### Exercise
Retype all of the entries precisely.

### Records
####
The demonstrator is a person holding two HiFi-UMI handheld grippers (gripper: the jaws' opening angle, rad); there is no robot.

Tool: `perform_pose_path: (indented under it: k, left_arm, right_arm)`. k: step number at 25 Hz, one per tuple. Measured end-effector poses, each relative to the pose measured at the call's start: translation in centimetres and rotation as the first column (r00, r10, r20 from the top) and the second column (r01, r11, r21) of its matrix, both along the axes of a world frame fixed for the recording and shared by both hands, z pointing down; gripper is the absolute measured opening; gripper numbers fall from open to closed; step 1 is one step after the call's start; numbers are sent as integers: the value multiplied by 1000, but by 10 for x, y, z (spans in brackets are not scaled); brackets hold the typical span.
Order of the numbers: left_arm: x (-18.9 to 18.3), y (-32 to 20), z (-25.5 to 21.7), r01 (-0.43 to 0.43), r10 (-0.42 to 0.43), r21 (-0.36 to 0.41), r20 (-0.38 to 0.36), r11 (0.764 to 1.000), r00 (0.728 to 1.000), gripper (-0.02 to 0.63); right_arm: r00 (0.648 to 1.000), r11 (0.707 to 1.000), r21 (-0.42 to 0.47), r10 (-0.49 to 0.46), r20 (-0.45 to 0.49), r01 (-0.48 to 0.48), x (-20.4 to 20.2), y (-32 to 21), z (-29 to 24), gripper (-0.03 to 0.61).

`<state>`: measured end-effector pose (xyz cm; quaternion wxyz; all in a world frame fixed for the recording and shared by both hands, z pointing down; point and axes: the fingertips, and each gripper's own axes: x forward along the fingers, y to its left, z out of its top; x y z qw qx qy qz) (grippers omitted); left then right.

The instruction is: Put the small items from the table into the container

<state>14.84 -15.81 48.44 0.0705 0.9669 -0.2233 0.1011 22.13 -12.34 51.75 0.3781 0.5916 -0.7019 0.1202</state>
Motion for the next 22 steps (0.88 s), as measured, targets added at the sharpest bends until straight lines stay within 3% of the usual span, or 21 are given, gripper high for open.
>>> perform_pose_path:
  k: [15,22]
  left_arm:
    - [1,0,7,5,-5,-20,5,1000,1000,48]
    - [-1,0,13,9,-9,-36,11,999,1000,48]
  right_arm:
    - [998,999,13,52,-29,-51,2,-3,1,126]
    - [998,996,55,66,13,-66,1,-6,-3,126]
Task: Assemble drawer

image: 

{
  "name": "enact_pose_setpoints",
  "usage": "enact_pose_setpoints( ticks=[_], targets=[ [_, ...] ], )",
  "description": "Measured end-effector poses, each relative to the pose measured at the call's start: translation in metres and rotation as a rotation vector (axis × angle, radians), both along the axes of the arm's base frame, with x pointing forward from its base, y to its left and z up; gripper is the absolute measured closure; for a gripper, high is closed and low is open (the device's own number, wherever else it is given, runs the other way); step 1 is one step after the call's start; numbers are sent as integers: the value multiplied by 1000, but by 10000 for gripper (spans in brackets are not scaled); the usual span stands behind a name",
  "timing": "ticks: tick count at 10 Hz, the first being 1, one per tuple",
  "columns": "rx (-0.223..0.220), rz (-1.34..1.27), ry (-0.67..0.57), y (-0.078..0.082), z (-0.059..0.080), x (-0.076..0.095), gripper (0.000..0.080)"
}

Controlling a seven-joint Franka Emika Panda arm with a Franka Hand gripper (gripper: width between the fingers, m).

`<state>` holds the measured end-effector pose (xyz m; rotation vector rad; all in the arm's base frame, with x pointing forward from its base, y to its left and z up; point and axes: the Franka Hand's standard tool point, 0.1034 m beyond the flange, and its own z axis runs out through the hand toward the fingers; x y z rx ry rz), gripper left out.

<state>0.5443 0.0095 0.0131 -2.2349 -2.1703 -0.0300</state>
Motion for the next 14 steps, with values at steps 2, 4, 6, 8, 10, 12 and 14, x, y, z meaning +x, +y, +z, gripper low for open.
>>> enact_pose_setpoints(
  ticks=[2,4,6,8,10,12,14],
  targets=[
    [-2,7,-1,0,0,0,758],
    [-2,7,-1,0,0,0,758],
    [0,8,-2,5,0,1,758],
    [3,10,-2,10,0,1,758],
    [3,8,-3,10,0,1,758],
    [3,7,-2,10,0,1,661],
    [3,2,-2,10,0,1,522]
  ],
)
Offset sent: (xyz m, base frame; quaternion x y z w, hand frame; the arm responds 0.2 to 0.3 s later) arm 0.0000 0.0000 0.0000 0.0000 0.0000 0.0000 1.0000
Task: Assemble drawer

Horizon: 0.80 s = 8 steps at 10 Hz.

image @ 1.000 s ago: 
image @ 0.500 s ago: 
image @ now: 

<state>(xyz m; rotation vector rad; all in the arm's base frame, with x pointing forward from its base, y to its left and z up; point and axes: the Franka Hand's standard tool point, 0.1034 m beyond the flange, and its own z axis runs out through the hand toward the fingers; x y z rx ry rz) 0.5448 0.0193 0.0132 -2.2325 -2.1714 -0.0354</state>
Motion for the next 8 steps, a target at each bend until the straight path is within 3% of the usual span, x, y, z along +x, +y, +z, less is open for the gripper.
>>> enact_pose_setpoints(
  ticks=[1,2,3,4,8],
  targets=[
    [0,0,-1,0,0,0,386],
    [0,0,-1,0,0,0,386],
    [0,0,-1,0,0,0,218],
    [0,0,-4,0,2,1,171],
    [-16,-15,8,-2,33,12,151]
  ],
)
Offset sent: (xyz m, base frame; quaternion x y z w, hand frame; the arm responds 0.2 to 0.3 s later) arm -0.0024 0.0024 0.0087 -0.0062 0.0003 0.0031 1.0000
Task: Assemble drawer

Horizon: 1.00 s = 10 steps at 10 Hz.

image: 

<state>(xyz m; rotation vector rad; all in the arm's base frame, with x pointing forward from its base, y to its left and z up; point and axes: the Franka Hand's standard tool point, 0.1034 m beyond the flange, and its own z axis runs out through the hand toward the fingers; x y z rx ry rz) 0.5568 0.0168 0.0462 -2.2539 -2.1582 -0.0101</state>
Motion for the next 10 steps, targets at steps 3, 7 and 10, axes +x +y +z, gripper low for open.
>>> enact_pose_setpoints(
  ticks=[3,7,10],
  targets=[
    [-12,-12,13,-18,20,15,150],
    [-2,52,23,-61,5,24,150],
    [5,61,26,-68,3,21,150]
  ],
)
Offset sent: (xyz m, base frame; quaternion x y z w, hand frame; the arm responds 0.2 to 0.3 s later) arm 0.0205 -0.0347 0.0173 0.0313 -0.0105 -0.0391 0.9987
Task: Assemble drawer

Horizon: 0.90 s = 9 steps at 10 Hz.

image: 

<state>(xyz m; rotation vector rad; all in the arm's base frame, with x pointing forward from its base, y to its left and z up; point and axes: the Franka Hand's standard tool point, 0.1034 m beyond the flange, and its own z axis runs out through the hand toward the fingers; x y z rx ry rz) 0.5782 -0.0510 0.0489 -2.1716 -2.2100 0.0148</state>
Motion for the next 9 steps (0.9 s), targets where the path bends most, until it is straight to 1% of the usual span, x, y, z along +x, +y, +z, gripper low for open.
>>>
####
### Reply
The demonstrator is a person holding two HiFi-UMI handheld grippers (gripper: the jaws' opening angle, rad); there is no robot.

Tool: `perform_pose_path: (indented under it: k, left_arm, right_arm)`. k: step number at 25 Hz, one per tuple. Measured end-effector poses, each relative to the pose measured at the call's start: translation in centimetres and rotation as the first column (r00, r10, r20 from the top) and the second column (r01, r11, r21) of its matrix, both along the axes of a world frame fixed for the recording and shared by both hands, z pointing down; gripper is the absolute measured opening; gripper numbers fall from open to closed; step 1 is one step after the call's start; numbers are sent as integers: the value multiplied by 1000, but by 10 for x, y, z (spans in brackets are not scaled); brackets hold the typical span.
Order of the numbers: left_arm: x (-18.9 to 18.3), y (-32 to 20), z (-25.5 to 21.7), r01 (-0.43 to 0.43), r10 (-0.42 to 0.43), r21 (-0.36 to 0.41), r20 (-0.38 to 0.36), r11 (0.764 to 1.000), r00 (0.728 to 1.000), gripper (-0.02 to 0.63); right_arm: r00 (0.648 to 1.000), r11 (0.707 to 1.000), r21 (-0.42 to 0.47), r10 (-0.49 to 0.46), r20 (-0.45 to 0.49), r01 (-0.48 to 0.48), x (-20.4 to 20.2), y (-32 to 21), z (-29 to 24), gripper (-0.03 to 0.61).

`<state>`: measured end-effector pose (xyz cm; quaternion wxyz; all in a world frame fixed for the recording and shared by both hands, z pointing down; point and axes: the fingertips, and each gripper's own axes: x forward along the fingers, y to its left, z out of its top; x y z qw qx qy qz) (grippers omitted); left then right.

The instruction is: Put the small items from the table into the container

<state>14.84 -15.81 48.44 0.0705 0.9669 -0.2233 0.1011 22.13 -12.34 51.75 0.3781 0.5916 -0.7019 0.1202</state>
Motion for the next 22 steps (0.88 s), as measured, targets added at the sharpest bends until straight lines stay within 3% of the usual span, or 21 are given, gripper high for open.
>>> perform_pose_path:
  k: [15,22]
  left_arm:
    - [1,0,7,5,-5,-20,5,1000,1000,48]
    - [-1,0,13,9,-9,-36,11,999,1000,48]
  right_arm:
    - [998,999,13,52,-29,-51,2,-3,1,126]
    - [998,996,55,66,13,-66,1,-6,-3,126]
Task: Assemble drawer

image: 

{
  "name": "enact_pose_setpoints",
  "usage": "enact_pose_setpoints( ticks=[_], targets=[ [_, ...] ], )",
  "description": "Measured end-effector poses, each relative to the pose measured at the call's start: translation in metres and rotation as a rotation vector (axis × angle, radians), both along the axes of the arm's base frame, with x pointing forward from its base, y to its left and z up; gripper is the absolute measured closure; for a gripper, high is closed and low is open (the device's own number, wherever else it is given, runs the other way); step 1 is one step after the call's start; numbers are sent as integers: the value multiplied by 1000, but by 10000 for gripper (spans in brackets are not scaled); the usual span stands behind a name",
  "timing": "ticks: tick count at 10 Hz, the first being 1, one per tuple",
  "columns": "rx (-0.223..0.220), rz (-1.34..1.27), ry (-0.67..0.57), y (-0.078..0.082), z (-0.059..0.080), x (-0.076..0.095), gripper (0.000..0.080)"
}

Controlling a seven-joint Franka Emika Panda arm with a Franka Hand gripper (gripper: width between the fingers, m).

`<state>` holds the measured end-effector pose (xyz m; rotation vector rad; all in the arm's base frame, with x pointing forward from its base, y to its left and z up; point and axes: the Franka Hand's standard tool point, 0.1034 m beyond the flange, and its own z axis runs out through the hand toward the fingers; x y z rx ry rz), gripper left out.

<state>0.5443 0.0095 0.0131 -2.2349 -2.1703 -0.0300</state>
Motion for the next 14 steps, with values at steps 2, 4, 6, 8, 10, 12 and 14, x, y, z meaning +x, +y, +z, gripper low for open.
>>> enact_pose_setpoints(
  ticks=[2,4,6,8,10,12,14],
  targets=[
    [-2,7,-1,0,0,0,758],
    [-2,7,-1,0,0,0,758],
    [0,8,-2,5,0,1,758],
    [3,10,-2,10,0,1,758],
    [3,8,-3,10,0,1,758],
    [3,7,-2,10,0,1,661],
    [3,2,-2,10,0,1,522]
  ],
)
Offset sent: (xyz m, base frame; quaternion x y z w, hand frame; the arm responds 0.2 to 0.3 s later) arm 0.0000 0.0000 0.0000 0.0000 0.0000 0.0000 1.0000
Task: Assemble drawer

Horizon: 0.80 s = 8 steps at 10 Hz.

image @ 1.000 s ago: 
image @ 0.500 s ago: 
image @ now: 

<state>(xyz m; rotation vector rad; all in the arm's base frame, with x pointing forward from its base, y to its left and z up; point and axes: the Franka Hand's standard tool point, 0.1034 m beyond the flange, and its own z axis runs out through the hand toward the fingers; x y z rx ry rz) 0.5448 0.0193 0.0132 -2.2325 -2.1714 -0.0354</state>
Motion for the next 8 steps, a target at each bend until the straight path is within 3% of the usual span, x, y, z along +x, +y, +z, less is open for the gripper.
>>> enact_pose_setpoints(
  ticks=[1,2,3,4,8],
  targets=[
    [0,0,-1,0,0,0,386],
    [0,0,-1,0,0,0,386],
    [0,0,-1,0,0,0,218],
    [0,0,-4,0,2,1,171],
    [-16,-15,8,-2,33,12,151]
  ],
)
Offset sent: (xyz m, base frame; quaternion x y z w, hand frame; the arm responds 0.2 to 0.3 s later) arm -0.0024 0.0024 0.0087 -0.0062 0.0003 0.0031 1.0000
Task: Assemble drawer

Horizon: 1.00 s = 10 steps at 10 Hz.

image: 

<state>(xyz m; rotation vector rad; all in the arm's base frame, with x pointing forward from its base, y to its left and z up; point and axes: the Franka Hand's standard tool point, 0.1034 m beyond the flange, and its own z axis runs out through the hand toward the fingers; x y z rx ry rz) 0.5568 0.0168 0.0462 -2.2539 -2.1582 -0.0101</state>
Motion for the next 10 steps, targets at steps 3, 7 and 10, axes +x +y +z, gripper low for open.
>>> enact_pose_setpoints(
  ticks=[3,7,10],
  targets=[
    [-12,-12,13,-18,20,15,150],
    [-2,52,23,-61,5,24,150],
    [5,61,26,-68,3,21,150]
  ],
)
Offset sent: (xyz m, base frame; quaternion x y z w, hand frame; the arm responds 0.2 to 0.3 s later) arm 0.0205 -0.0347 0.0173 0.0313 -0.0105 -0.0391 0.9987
Task: Assemble drawer

Horizon: 0.90 s = 9 steps at 10 Hz.

image: 

<state>(xyz m; rotation vector rad; all in the arm's base frame, with x pointing forward from its base, y to its left and z up; point and axes: the Franka Hand's standard tool point, 0.1034 m beyond the flange, and its own z axis runs out through the hand toward the fingers; x y z rx ry rz) 0.5782 -0.0510 0.0489 -2.1716 -2.2100 0.0148</state>
Motion for the next 9 steps (0.9 s), targets where the path bends most, until it is straight to 1% of the usual span, x, y, z along +x, +y, +z, gripper low for open.
>>>

That concludes the exercise.